Entretien Causes Communes
Thierry APOTHÉLOZ
Conseiller d’état chargé du Département de la Cohésion sociale
Le 21ème siècle sera numérique. D’un point de vue socialiste, on peut s’en méfier. La numérisation galopante ne consiste-t-elle pas en la perte du contact humain ? La numérisation de la société n’est pas un problème en soi. Ce sont les ratés de son accompagnement qui peuvent le devenir. Notre responsabilité consiste à accepter le progrès pour ce qu’il est et surtout à le transformer en ce qu’il devrait être.
Sylvain Thévoz : La sécurité des données est-elle ta priorité ?
Thierry Apothéloz : Que les collectivités publiques se doivent assurer la sécurité des données, c’est une évidence. De récents piratages dans d’autres cantons le confirment, et pas seulement dans le secteur public. Mais je veux me placer du point de vue de l’usager et de l’usagère. Et si, contrairement à une idée répandue, la numérisation des administrations allait lui simplifier la vie? Je le pense et je mesure l’ampleur du chantier. Le site de l’État n’est pas optimal, la e-administration est compliquée et la communication numérique officielle fourmille de formules absconses. Cela doit être corrigé.
Qu’est-ce qu’une bonne prestation numérique?
C’est selon moi celle qui permet l’accès aux informations pertinentes, mais plus encore: elle peut limiter le non-recours aux prestations sociales. Non pas en remplaçant le contact humain, mais en le préparant, tant par l’information délivrée que par l’envoi préalable de données ou documents permettant un examen facilité. Quand c’est simple, on y va. Ce qu’il faut, c’est mettre les gens à l’aise. Le fléchage doit être simple, l’approche dédramatisée et l’information, claire et directe.
Comment assurer le développement des prestations sociales?
Il passe évidemment par la simplification de leur accès. Le DCS a investi beaucoup d’énergie pour clarifier son langage numérique, mais il faut reconnaître que les pouvoirs publics, globalement, sont en retard; tant que l’idée prévaudra selon laquelle le numérique est un mal nécessaire, plutôt qu’un bienfait, on va stagner. La précarité va s’accroître et donc l’isolement aussi.
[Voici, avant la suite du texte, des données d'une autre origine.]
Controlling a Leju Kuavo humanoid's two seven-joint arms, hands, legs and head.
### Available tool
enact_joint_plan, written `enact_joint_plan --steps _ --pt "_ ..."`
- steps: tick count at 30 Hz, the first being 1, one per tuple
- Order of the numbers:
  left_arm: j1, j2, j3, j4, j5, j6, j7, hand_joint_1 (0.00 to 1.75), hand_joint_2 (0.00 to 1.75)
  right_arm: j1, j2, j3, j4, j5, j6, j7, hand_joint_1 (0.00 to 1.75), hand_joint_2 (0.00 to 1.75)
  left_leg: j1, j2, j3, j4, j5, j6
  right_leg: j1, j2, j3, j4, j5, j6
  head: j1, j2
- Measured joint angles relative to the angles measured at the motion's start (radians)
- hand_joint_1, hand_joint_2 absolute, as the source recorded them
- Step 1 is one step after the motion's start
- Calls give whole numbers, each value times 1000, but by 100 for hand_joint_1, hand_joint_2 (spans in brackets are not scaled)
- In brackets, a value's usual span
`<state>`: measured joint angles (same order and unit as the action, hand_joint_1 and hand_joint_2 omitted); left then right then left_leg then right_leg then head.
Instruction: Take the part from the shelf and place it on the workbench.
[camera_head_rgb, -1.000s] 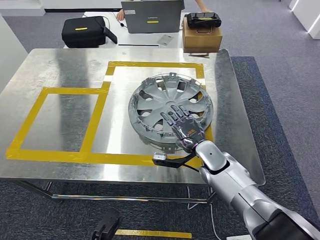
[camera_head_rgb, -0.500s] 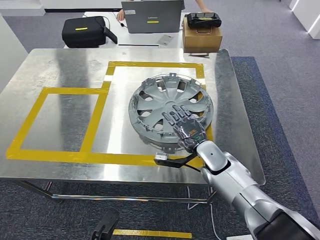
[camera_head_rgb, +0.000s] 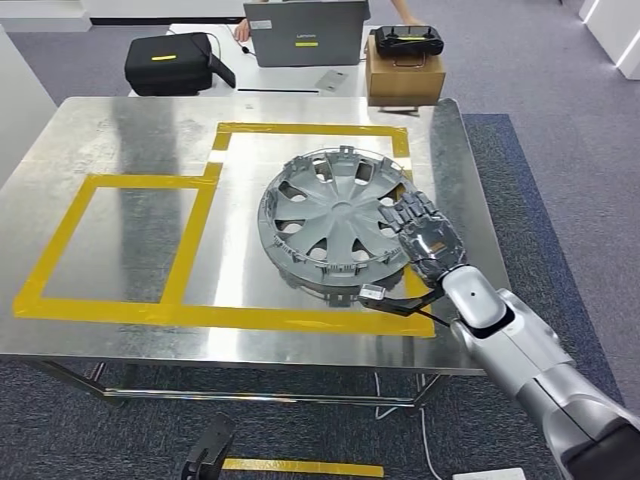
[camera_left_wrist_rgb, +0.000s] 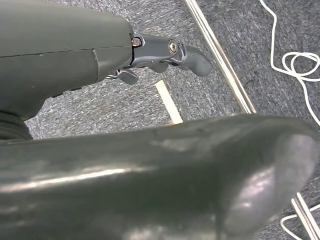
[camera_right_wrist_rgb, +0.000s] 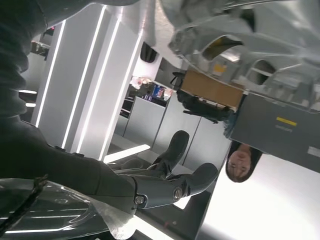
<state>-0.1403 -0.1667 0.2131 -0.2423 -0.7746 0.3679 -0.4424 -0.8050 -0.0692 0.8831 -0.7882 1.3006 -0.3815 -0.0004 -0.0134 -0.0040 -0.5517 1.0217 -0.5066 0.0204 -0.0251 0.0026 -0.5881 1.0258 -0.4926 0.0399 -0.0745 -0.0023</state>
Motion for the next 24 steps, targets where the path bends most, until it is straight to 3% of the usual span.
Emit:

Or l’isolement, on le sait, est l’un des fléaux qui guette la révolution démographique qui nous attend, avec le vieillissement programmé de la population qui va voir le nombre de seniors et aîné.es doubler en l’espace d’à peine trente ans! Notre rapport au numérique doit avant tout se baser sur cette donnée. On encourt sinon le risque d’un clivage générationnel du même acabit que celui qui a prévalu lors de la généralisation de l’informatique domestique à l’orée des années 90.
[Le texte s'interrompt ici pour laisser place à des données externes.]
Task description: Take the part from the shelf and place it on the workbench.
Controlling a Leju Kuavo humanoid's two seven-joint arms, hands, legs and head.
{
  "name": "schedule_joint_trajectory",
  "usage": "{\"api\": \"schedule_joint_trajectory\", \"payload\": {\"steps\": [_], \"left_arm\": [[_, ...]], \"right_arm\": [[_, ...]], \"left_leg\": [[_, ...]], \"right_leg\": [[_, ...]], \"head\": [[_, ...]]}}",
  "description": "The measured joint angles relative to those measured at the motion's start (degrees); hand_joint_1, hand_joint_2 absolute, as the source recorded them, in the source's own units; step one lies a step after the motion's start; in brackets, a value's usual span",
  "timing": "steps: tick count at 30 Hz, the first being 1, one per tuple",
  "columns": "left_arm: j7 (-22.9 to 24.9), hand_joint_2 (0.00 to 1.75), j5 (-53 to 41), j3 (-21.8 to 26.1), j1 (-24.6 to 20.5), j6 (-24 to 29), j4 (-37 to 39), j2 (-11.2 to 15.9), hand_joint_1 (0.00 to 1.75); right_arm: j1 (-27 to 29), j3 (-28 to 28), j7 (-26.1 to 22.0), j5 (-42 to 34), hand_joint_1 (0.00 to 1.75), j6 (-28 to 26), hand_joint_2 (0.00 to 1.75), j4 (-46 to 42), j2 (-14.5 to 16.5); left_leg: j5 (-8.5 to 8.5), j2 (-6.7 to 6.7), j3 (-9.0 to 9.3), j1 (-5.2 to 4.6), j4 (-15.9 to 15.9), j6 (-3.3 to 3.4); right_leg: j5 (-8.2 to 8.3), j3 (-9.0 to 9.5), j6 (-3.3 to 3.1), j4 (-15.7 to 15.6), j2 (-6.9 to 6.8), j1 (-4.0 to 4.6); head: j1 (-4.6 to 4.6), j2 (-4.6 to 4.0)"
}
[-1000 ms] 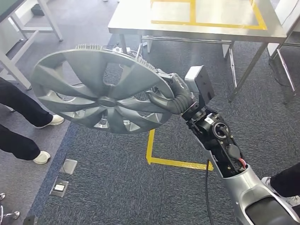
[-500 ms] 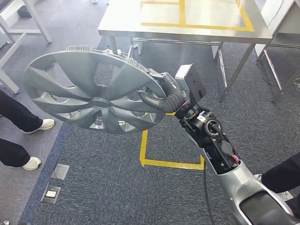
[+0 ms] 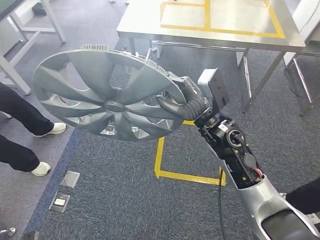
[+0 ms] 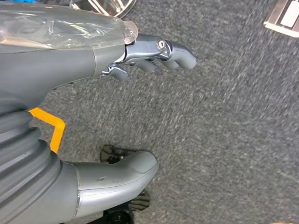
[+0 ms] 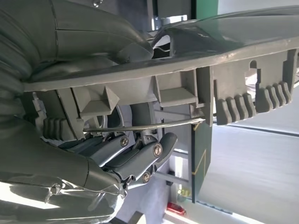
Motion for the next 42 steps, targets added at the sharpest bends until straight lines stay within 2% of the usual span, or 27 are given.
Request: {"api": "schedule_joint_trajectory", "payload": {"steps": [2,10,24,29,31,33,35,36,37,38,39,40,41,42], "left_arm": [[0.2,1.75,0.0,0.0,0.0,-0.1,0.0,0.0,0.00],[0.4,1.75,0.0,0.0,0.0,-0.5,0.0,0.1,0.00],[1.0,1.75,-0.2,0.0,0.0,-1.0,0.0,0.1,0.00],[1.1,1.75,-0.2,0.0,0.0,-1.1,0.0,0.3,0.00],[1.1,1.75,-0.2,0.0,0.0,-1.1,0.0,0.3,0.00],[1.1,1.75,-0.2,0.0,0.0,-1.1,0.0,0.3,0.00],[1.1,1.75,-0.2,0.0,0.0,-1.1,0.0,0.3,0.00],[1.1,1.75,-0.2,0.0,0.0,-1.2,0.0,0.2,0.00],[1.1,1.75,-0.2,0.0,0.0,-1.2,0.0,0.2,0.00],[1.1,1.75,-0.2,0.0,0.0,-1.1,0.0,0.1,0.00],[1.1,1.75,-0.2,0.0,0.0,-1.1,0.0,0.1,0.00],[1.1,1.75,-0.2,0.0,0.1,-1.1,0.0,0.1,0.00],[1.1,1.75,-0.2,0.0,0.1,-1.1,0.0,0.1,0.00],[1.2,1.75,-0.2,0.0,0.1,-1.0,0.0,0.1,0.00]], "right_arm": [[0.1,0.0,0.0,0.0,1.75,0.0,1.75,0.0,0.0],[0.1,0.0,0.1,0.0,1.75,0.0,1.75,0.0,0.0],[0.2,-0.2,0.4,0.1,1.75,-0.3,1.75,0.0,0.0],[0.5,-0.3,0.5,0.1,1.75,-0.4,1.75,-0.1,0.0],[0.5,-0.4,0.5,0.1,1.75,-0.4,1.75,-0.4,0.0],[0.6,-0.5,0.5,0.1,1.75,-0.5,1.75,-0.6,0.0],[0.7,-0.6,0.5,0.1,1.75,-0.5,1.75,-0.6,0.0],[0.8,-0.6,0.5,0.1,1.75,-0.5,1.75,-0.6,0.0],[1.0,-0.7,0.5,0.1,1.75,-0.5,1.75,-0.6,0.0],[1.1,-0.8,0.5,0.1,1.75,-0.5,1.75,-0.6,0.0],[1.3,-0.8,0.5,0.1,1.75,-0.5,1.75,-0.6,0.0],[1.4,-0.9,0.5,0.1,1.75,-0.5,1.75,-0.6,0.0],[1.4,-1.0,0.5,0.0,1.75,-0.5,1.75,-0.6,0.0],[1.4,-1.1,0.5,0.0,1.75,-0.5,1.75,-0.7,0.0]], "left_leg": [[0.01,0.07,-0.03,0.01,0.0,0.15],[0.28,0.07,0.28,0.16,-0.6,-0.42],[0.25,0.05,0.27,0.02,-0.6,-0.57],[-0.11,0.02,0.19,-0.29,-0.3,0.12],[0.15,0.11,0.71,0.03,-1.1,0.40],[0.47,0.28,1.61,0.50,-2.2,0.69],[0.42,0.36,2.11,0.62,-2.5,0.81],[0.31,0.36,2.20,0.67,-2.5,0.80],[0.17,0.35,2.33,0.75,-2.5,0.71],[0.00,0.31,2.49,0.89,-2.4,0.53],[-0.24,0.26,2.69,1.10,-2.3,0.24],[-0.59,0.20,2.91,1.29,-2.0,-0.14],[-0.92,0.14,2.97,1.33,-1.7,-0.55],[-1.19,0.10,2.85,1.30,-1.4,-0.97]], "right_leg": [[0.02,0.02,0.04,-0.1,0.11,0.03],[-0.02,0.04,-0.36,-0.1,0.12,0.18],[-0.06,0.08,-0.46,-0.2,0.09,0.03],[0.02,0.29,0.04,-0.5,0.06,-0.29],[-0.14,0.37,0.32,-0.6,0.04,-0.17],[-1.94,-0.80,0.62,2.2,-0.02,-0.08],[-5.34,-4.35,0.95,9.7,-0.06,-0.28],[-6.55,-6.27,1.12,13.4,-0.07,-0.43],[-6.83,-7.58,1.33,15.7,-0.08,-0.61],[-5.91,-7.76,1.54,15.5,-0.10,-0.80],[-3.89,-6.75,1.76,12.8,-0.15,-1.03],[-1.54,-4.97,2.04,8.5,-0.26,-1.29],[0.13,-3.20,2.30,4.7,-0.36,-1.35],[1.05,-1.79,2.23,1.8,-0.40,-1.39]], "head": [[-0.30,0.00],[-1.35,0.00],[-1.49,0.00],[-1.75,0.00],[-1.77,0.00],[-1.48,0.00],[-1.05,0.00],[-0.91,0.00],[-0.81,0.00],[-0.73,0.00],[-0.59,0.00],[-0.36,0.00],[-0.07,0.00],[0.16,0.00]]}}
Les senior-es sont-ils un public particulier dans ce domaine?
J’ai confiance en nos seniors, qui en ont vu d’autres et qui sont parvenus finalement tant bien que mal à prendre en marche le train du numérique. J’en veux pour preuve la Plateforme du réseau seniors, qui est le centre de compétence et d’information le plus complet sur la thématique du vieillissement, lequel rassemble aujourd’hui en ligne des services et activités présentés par publics cibles et par prestations[1]. Comme souvent, de petites initiatives paraissent inspirantes.
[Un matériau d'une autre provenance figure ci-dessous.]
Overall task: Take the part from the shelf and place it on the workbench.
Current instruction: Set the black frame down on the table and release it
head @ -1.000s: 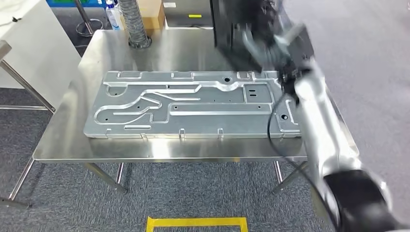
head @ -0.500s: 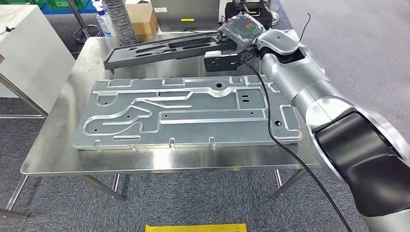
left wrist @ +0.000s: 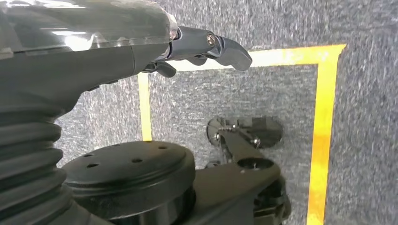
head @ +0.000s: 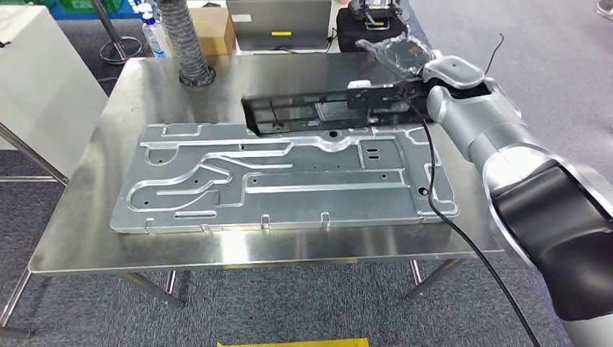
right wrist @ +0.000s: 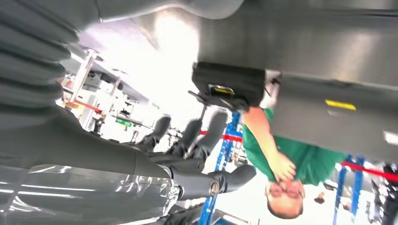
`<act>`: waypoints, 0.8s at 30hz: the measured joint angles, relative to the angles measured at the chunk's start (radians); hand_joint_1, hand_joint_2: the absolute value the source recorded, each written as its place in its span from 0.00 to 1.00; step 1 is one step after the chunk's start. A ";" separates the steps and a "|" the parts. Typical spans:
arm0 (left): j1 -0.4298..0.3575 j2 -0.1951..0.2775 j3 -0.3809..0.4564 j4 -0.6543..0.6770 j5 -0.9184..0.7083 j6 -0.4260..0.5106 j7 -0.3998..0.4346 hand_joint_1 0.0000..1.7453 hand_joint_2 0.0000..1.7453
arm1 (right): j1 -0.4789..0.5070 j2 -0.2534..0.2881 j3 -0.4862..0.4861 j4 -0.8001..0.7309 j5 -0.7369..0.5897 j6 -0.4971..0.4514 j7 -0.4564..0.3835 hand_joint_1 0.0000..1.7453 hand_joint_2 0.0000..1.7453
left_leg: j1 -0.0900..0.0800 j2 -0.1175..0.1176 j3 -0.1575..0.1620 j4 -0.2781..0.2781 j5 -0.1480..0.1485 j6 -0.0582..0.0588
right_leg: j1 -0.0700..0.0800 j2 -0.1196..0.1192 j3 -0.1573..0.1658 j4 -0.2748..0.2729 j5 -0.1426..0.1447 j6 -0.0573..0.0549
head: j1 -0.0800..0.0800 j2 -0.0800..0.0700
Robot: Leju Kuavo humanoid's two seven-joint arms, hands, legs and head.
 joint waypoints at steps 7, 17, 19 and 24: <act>-0.012 0.000 0.015 0.000 0.025 -0.034 0.079 0.00 0.00 | 0.004 0.032 -0.007 0.028 -0.033 0.009 0.000 0.00 0.00 | 0.006 0.007 0.003 0.025 -0.016 -0.012 | -0.018 -0.010 -0.038 0.010 0.057 0.029 | 0.000 0.000; -0.018 0.001 0.027 0.000 0.019 -0.050 0.093 0.00 0.00 | -0.005 0.036 -0.033 0.040 -0.057 0.007 0.001 0.00 0.00 | 0.014 -0.003 -0.074 0.258 -0.177 -0.049 | -0.007 0.000 -0.027 -0.075 0.119 -0.037 | 0.000 0.000; -0.018 0.001 0.027 0.000 0.018 -0.053 0.094 0.00 0.00 | -0.005 0.032 -0.035 0.040 -0.059 0.008 0.001 0.00 0.00 | 0.013 -0.007 -0.079 0.324 -0.206 -0.045 | -0.001 0.002 -0.041 -0.075 0.132 -0.040 | 0.000 0.000; -0.026 0.005 0.027 0.000 0.017 -0.060 0.095 0.00 0.00 | -0.011 0.030 -0.053 0.040 -0.066 0.006 0.001 0.00 0.00 | -0.009 0.006 0.108 0.053 -0.139 -0.007 | 0.008 0.006 -0.069 -0.079 0.171 -0.032 | 0.000 0.000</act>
Côté services publics, la commune de Choulex a développé aussi une application intelligente qui mérite la visite[2] et qui démontre que les collectivités publiques aussi commencent à entrevoir les énormes potentialités du numérique pour se rapprocher de leurs administré.es. Il est par ailleurs étonnant que le développement des applications, que nous utilisons toutes et tous si facilement au quotidien, ne soit pas encore devenu une priorité des collectivités publiques pour se rapprocher de ses administré-es.
Et pour l’avenir?
Nous ne sommes ainsi encore qu’aux balbutiements de notre rapport au numérique en termes d’augmentation de l’efficacité du service public. Je n’ai cependant pas de doute sur l’accélération prochaine de cette tendance, tant le champ des possibles me paraît immense. Certes, les récentes attaques malveillantes envers les systèmes informatiques qui ont été largement relayées par la presse, nous poussent à la plus extrême prudence dans la gestion des données personnelles. Mais c’est là un problème technique. Nous parviendrons à le résoudre, pour une technologie débarrassée de ses risques, au service des citoyen-nes. Et au service de la cohésion sociale.